Thursday, March 04, 2010
Well, since I celebrated 37 years of marriage yesterday, I see today as another new year. There have been so many ups and downs, but we have so very much to be thankful for - two beautiful children, two wonderful children-in-law, four adorable grandchildren. After over 30 years with one company, my dear husband just changed jobs to take advantage of his early years of military service. Since that change just happened in the last month - leaving one position, taking a couple weeks off, and starting the new one - we are still sorting it all out. But, my weight has been more challenging and a constant one at that. From average weight at wedding, to too much when I delivered our son, to too light after our daughter was born, too much when our son got married, too light after breast cancer treatment and our daughter's wedding, too heavy after rounds of steroids for multiple sclerosis....to the present. I gained the last time last year in sync with treatments and frustrations so I'm in yet another new beginning. I gained 10 pounds, but have now lost 11 so my progress looks like I only lost one pound on my chart for Spark People.
I suspect others have similar stories of ups and downs of life. We all do. Though it is hard getting back on track, it is what I do. It is what I always do. It is my hope and prayer that this time I will stay on that track. But, in life we never know what might be around that next corner. We have a new granddaughter who needs major surgery in a couple of months. The docs will remove a 2 inch swath of her skull from ear to ear to make room for her brain to grow. They will also move her forehead forward and perhaps adjust her eye sockets. All this for a little person who will be just under 5 months old at the time. Such a doll. Such a sweetheart. So much to have ahead of her. As I try to keep my daughter as calm as possible through this most trying time, I also try even harder to keep my diet and exercise on track to be the strongest I can possibly be. I will care for her other two children during and after the surgery. They can be a handful so I feel so blessed to have such encouragement from Spark People to keep my days on that track.

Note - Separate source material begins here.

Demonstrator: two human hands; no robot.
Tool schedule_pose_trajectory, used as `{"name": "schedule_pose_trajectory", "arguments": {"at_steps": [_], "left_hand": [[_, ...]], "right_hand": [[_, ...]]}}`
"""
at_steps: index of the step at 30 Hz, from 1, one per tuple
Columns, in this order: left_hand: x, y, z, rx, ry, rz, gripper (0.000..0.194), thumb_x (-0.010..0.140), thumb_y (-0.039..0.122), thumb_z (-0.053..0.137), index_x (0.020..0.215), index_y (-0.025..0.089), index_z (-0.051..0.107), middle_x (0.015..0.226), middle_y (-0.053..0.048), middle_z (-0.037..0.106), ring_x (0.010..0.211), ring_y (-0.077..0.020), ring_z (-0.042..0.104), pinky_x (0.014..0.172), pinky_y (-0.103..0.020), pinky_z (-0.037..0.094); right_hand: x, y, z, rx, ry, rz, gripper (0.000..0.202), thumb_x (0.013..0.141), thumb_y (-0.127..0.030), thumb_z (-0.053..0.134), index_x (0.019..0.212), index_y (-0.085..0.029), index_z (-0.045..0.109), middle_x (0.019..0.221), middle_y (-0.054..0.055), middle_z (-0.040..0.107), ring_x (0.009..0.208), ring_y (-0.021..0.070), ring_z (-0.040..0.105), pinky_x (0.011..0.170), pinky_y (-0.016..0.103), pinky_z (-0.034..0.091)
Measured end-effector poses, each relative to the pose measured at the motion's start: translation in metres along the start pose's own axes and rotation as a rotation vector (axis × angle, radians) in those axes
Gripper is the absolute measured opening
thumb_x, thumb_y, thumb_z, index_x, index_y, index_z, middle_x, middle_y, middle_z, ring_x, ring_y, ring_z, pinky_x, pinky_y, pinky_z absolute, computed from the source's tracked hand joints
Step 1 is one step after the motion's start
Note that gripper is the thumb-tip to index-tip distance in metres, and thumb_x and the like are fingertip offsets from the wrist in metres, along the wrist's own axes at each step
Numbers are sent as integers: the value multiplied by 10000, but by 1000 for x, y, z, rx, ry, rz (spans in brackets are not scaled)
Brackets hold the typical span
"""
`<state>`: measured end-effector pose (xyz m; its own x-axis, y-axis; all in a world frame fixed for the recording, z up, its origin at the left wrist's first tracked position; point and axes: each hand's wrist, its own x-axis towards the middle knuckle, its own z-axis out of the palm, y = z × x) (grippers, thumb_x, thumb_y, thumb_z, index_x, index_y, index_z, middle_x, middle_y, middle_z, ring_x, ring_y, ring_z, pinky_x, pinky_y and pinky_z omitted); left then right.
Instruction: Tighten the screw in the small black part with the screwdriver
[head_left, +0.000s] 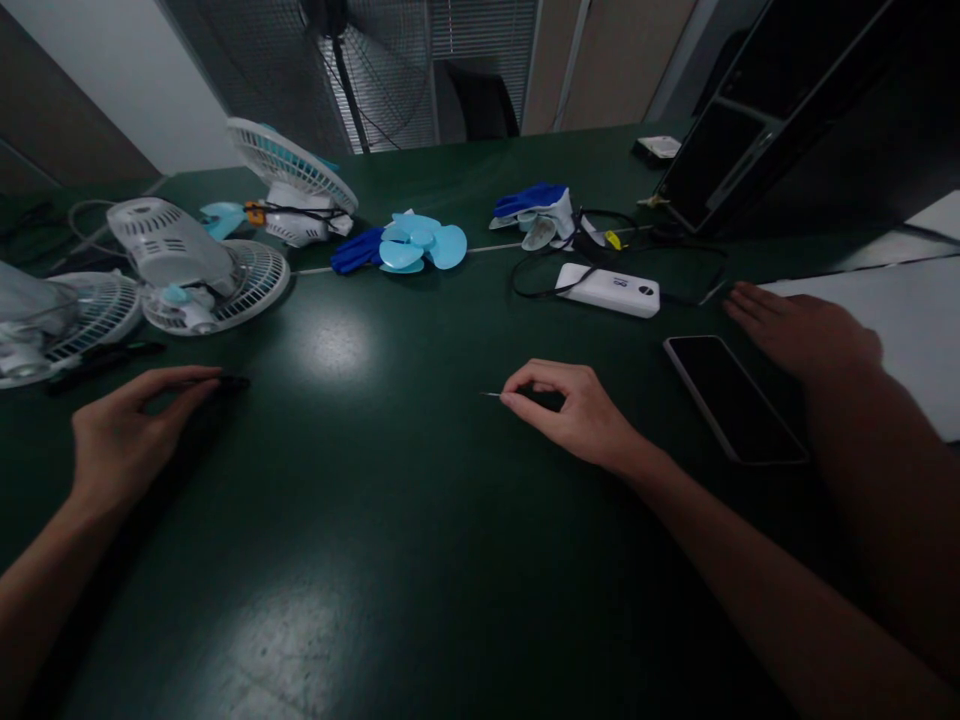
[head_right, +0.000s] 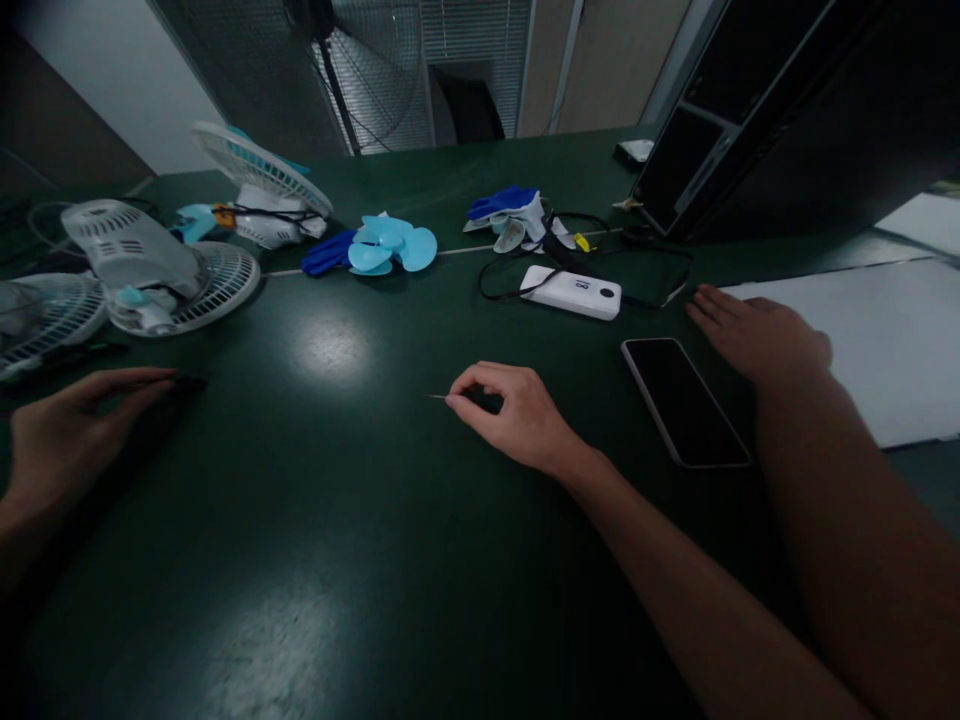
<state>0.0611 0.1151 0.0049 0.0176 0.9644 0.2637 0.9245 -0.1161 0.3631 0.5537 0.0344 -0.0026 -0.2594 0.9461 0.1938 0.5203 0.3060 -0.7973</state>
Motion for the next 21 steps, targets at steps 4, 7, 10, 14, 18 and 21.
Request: {"name": "schedule_pose_trajectory", "arguments": {"at_steps": [4, 7, 10, 14, 18, 21], "left_hand": [[1, -3, -1, -25, -66, 5, 473, 936, 524, 663, 1301, 227, 708, 1227, 7, 738, 1004, -218, 691, 815, -271, 527], [1, -3, -1, -30, -79, -44, 519, 919, 566, 666, 1315, 232, 707, 1202, -11, 751, 947, -213, 691, 755, -265, 526], [3, -3, 1, -99, -67, -89, 533, 877, 586, 683, 1270, 230, 735, 1209, -33, 764, 1008, -241, 709, 792, -288, 561], [5, -2, 4, -191, -73, -143, 511, 836, 566, 714, 1229, 242, 758, 1229, -35, 771, 1127, -278, 708, 958, -371, 576], [6, -3, 3, -234, -113, -171, 486, 839, 528, 738, 1240, 254, 752, 1280, -20, 755, 1207, -284, 685, 1080, -437, 529], [6, -4, 2, -259, -131, -199, 482, 846, 514, 744, 1255, 259, 744, 1310, -16, 743, 1252, -284, 666, 1134, -459, 487]], "right_hand": [[0, -2, -1, 8, -4, 10, 134, 979, -320, 662, 1029, -238, 757, 1024, 40, 757, 944, 205, 693, 814, 366, 529], [0, -2, -1, 14, -6, 7, 128, 983, -314, 663, 1027, -236, 755, 1022, 33, 755, 942, 196, 691, 808, 354, 523], [0, -1, 0, -7, 8, -5, 114, 979, -308, 675, 1011, -234, 755, 1011, 25, 756, 930, 189, 690, 796, 345, 514], [0, 0, 1, -21, 13, -11, 112, 978, -309, 679, 1010, -232, 754, 1018, 30, 759, 939, 196, 692, 801, 348, 514], [0, 1, 0, -17, 4, -11, 116, 984, -311, 673, 1025, -236, 752, 1031, 33, 759, 948, 199, 692, 811, 352, 520], [0, 1, 0, -17, 4, -14, 110, 985, -305, 674, 1027, -236, 749, 1028, 30, 758, 945, 196, 692, 812, 349, 519]]}}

Yes, it is a new year. There is so much promise and potential. I know some of the bumps ahead, but I don't know the outcomes. I only know that I want to be the best me I can be for whatever might be out there on that big horizon!
Friday, February 26, 2010
I'm helping with a lady recently diagnosed with Alzheimer's. I've known for about 2 years that her dementia was progressing. Now she needs someone to come in four hours each day so she is not alone and remembers to eat. She doesn't understand why people are visiting every day. I tried to explain and she seemed to understand. Yet, I wonder how many others have also explained.

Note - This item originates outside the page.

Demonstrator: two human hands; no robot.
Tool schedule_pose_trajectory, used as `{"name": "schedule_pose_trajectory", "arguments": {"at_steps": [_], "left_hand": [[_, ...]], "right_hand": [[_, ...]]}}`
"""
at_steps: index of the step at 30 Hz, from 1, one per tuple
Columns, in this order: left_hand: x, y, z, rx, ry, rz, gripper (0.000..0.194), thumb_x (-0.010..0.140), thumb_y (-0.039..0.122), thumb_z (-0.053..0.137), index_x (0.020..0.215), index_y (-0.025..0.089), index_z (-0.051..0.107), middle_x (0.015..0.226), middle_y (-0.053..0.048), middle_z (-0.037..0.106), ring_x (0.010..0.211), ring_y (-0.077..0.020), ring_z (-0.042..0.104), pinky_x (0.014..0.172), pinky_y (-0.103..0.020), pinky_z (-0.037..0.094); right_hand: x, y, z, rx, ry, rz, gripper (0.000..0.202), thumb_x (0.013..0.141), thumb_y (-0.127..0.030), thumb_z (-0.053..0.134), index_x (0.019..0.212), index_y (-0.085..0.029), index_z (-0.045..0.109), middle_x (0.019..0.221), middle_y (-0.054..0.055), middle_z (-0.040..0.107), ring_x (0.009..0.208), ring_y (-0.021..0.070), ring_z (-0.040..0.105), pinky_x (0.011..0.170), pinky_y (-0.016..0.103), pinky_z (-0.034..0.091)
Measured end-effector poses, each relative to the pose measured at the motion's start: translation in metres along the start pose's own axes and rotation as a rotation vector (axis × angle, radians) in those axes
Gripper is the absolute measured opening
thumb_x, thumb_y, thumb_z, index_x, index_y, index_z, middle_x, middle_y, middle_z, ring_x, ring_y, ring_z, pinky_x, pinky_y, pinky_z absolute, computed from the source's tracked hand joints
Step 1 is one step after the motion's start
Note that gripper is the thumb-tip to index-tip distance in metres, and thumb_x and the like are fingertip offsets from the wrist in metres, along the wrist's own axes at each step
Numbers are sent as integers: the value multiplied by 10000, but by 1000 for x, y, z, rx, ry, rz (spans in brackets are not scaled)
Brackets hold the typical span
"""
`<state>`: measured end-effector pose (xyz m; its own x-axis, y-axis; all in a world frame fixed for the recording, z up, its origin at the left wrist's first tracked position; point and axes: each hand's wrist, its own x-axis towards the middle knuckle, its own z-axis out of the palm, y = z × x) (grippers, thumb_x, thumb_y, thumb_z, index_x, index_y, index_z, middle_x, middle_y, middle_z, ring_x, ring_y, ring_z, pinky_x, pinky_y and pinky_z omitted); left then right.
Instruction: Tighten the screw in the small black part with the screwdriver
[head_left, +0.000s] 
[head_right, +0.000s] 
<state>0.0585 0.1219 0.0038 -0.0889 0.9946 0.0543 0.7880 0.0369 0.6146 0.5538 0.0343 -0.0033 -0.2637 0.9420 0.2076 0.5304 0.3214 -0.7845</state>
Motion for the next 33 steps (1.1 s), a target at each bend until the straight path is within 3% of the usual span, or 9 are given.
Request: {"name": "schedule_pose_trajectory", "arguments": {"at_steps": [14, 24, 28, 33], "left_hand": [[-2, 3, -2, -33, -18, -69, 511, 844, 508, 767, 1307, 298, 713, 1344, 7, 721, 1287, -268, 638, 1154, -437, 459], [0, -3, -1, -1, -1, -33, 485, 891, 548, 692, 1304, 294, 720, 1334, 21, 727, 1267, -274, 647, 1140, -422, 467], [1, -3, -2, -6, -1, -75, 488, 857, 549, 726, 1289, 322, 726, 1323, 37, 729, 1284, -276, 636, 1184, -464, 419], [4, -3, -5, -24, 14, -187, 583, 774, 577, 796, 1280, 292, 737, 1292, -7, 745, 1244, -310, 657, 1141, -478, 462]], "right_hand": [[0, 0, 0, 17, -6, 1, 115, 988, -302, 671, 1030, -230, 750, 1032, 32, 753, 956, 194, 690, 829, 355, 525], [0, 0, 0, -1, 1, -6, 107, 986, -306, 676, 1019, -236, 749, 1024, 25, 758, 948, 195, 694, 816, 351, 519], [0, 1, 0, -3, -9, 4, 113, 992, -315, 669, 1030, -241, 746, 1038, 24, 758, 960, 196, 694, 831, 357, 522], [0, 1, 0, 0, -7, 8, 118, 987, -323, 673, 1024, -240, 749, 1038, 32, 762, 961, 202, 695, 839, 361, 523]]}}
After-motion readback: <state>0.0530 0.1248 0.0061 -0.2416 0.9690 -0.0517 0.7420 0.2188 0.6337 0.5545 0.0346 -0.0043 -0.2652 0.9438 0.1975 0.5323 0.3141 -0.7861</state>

Sometimes trying to lose weight is like this. I forget what I'm trying to do and i make a mistake. Just like my friend, I try again and again. Others might remind me, too. For that I am ever thankful. Buddies are beautiful! My husband is my biggest fan. As i grow older I know it may be that I will someday need similar help as my friend. I hope someone will reach out to me, too. I hope I can always step outside of myself and my struggles to help others around me. As I help someone today, I am so encouraged and blessed through the experience. And a bonus is that while I assist a friend or loved one or even a relative stranger, I am not at that time eating mindlessly as I might do on my own. Win, win, win!